━━━ Data for processing
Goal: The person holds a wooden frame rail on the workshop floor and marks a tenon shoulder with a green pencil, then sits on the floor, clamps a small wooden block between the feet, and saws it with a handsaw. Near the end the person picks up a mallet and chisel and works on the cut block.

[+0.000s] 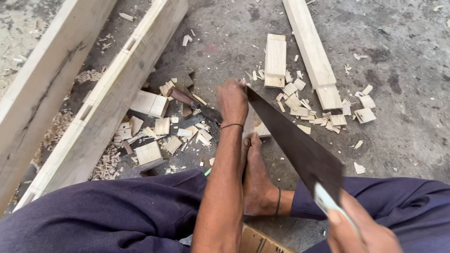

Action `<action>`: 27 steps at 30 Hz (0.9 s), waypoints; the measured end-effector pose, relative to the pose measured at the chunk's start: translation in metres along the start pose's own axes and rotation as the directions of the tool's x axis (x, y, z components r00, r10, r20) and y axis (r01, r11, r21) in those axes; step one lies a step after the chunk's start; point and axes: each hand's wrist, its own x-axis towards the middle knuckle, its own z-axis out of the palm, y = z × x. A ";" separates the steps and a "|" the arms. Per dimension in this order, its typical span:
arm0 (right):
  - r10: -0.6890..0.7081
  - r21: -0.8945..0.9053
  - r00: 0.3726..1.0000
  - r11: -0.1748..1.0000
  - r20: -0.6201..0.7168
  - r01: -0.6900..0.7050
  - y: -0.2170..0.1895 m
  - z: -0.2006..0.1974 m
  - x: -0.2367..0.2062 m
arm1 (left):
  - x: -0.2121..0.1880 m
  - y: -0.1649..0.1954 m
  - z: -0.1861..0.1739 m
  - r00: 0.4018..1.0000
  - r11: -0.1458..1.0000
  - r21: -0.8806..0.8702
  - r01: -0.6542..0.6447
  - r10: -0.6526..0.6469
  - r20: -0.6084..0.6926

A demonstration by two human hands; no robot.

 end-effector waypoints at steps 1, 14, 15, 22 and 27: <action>0.090 0.020 0.996 0.996 0.006 -0.090 0.001 -0.002 -0.003 | 0.000 0.001 0.001 0.999 0.999 -0.001 -0.044 0.044 -0.009; 0.123 0.176 0.988 0.975 0.090 -0.137 0.013 0.006 0.014 | -0.003 0.006 -0.010 0.997 0.997 -0.017 0.080 -0.081 -0.010; 0.061 0.080 0.997 0.995 0.038 -0.064 0.009 -0.003 0.005 | -0.003 0.006 -0.007 0.997 0.997 -0.031 0.074 -0.074 -0.004; 0.204 0.340 0.965 0.907 0.166 -0.250 -0.028 0.022 0.035 | -0.005 0.008 -0.007 0.999 1.000 -0.005 0.030 -0.030 0.020; 0.296 0.162 0.937 0.931 0.183 -0.326 -0.046 0.007 0.032 | -0.009 0.024 -0.001 0.997 0.998 -0.007 0.057 -0.057 0.056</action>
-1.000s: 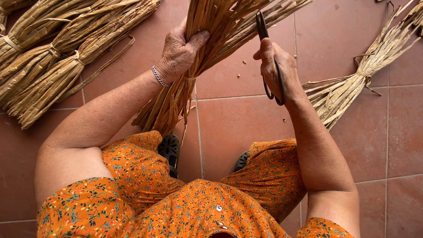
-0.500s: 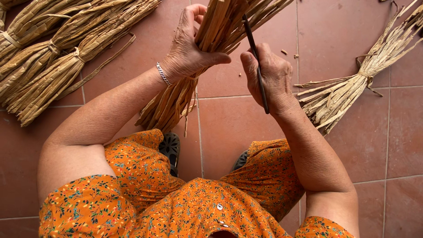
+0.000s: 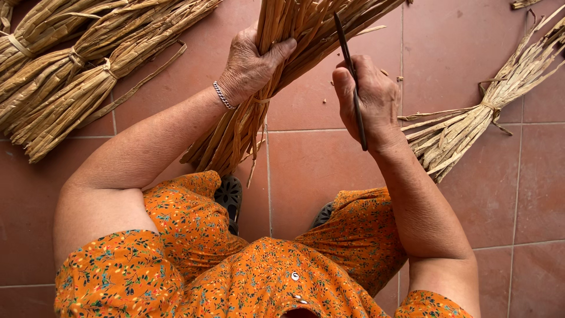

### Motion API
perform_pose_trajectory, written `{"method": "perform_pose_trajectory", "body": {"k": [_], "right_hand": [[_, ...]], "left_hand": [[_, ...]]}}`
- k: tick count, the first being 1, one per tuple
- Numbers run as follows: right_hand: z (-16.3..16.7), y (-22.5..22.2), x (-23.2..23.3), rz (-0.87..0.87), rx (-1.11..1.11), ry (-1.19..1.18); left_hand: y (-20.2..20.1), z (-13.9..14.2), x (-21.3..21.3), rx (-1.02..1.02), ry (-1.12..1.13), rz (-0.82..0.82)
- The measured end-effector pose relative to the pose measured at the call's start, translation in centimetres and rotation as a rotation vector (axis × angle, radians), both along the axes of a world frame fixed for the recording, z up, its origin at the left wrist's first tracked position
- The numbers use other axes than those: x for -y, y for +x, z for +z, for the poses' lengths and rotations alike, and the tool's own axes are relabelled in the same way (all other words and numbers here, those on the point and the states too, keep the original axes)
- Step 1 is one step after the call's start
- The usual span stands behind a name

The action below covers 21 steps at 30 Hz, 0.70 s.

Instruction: The person sits on a tiled floor and uses shears to trim the ends of dried plant bundles. They hold each bundle in one hand and cut the protruding ends with the other, then place the trimmed bundle aside.

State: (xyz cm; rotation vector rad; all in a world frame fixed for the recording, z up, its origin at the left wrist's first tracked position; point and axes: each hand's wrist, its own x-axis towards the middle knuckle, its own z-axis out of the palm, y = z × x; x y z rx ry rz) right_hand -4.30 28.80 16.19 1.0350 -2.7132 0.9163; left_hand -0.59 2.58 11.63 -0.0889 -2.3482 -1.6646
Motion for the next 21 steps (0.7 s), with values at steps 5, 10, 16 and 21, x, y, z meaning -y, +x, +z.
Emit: {"method": "perform_pose_trajectory", "body": {"k": [5,10,16,21], "right_hand": [[0.4,-0.5,0.4,-0.062,-0.063,0.124],[0.3,-0.9,1.2,-0.117,-0.254,0.206],[0.2,-0.7,1.7,-0.083,-0.284,0.209],[0.1,-0.8,1.7,-0.072,-0.211,0.151]], "left_hand": [[0.4,0.2,-0.3,-0.051,0.147,-0.064],[0.7,0.8,-1.1,-0.002,0.152,-0.043],[1.3,1.3,-0.8,-0.004,0.184,-0.096],[1.3,0.8,-0.3,0.023,0.187,-0.081]]}}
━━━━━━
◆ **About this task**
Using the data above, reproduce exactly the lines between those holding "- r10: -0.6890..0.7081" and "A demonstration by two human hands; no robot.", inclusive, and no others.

◆ **Reply**
  - r10: -0.6890..0.7081
  - r21: -0.8945..0.9053
  - r00: 0.3726..1.0000
  - r11: -0.1748..1.0000
  - r20: -0.6201..0.7168
  - r01: -0.6900..0.7050
  - y: -0.2170..0.1895 m
  - z: -0.2006..0.1974 m
  - x: -0.2367..0.2062 m
arm1 (left):
  - x: -0.2121..0.1880 m
  - y: -0.1649..0.1954 m
  - z: -0.1861..0.1739 m
  - r00: 0.4018..1.0000
  - r11: -0.1458..1.0000
  - r21: -0.8806..0.8702
  - r01: -0.6542..0.6447
  - r10: -0.6526..0.6469
  - r20: -0.6084..0.6926

A demonstration by two human hands; no robot.

Work on the exercise is complete.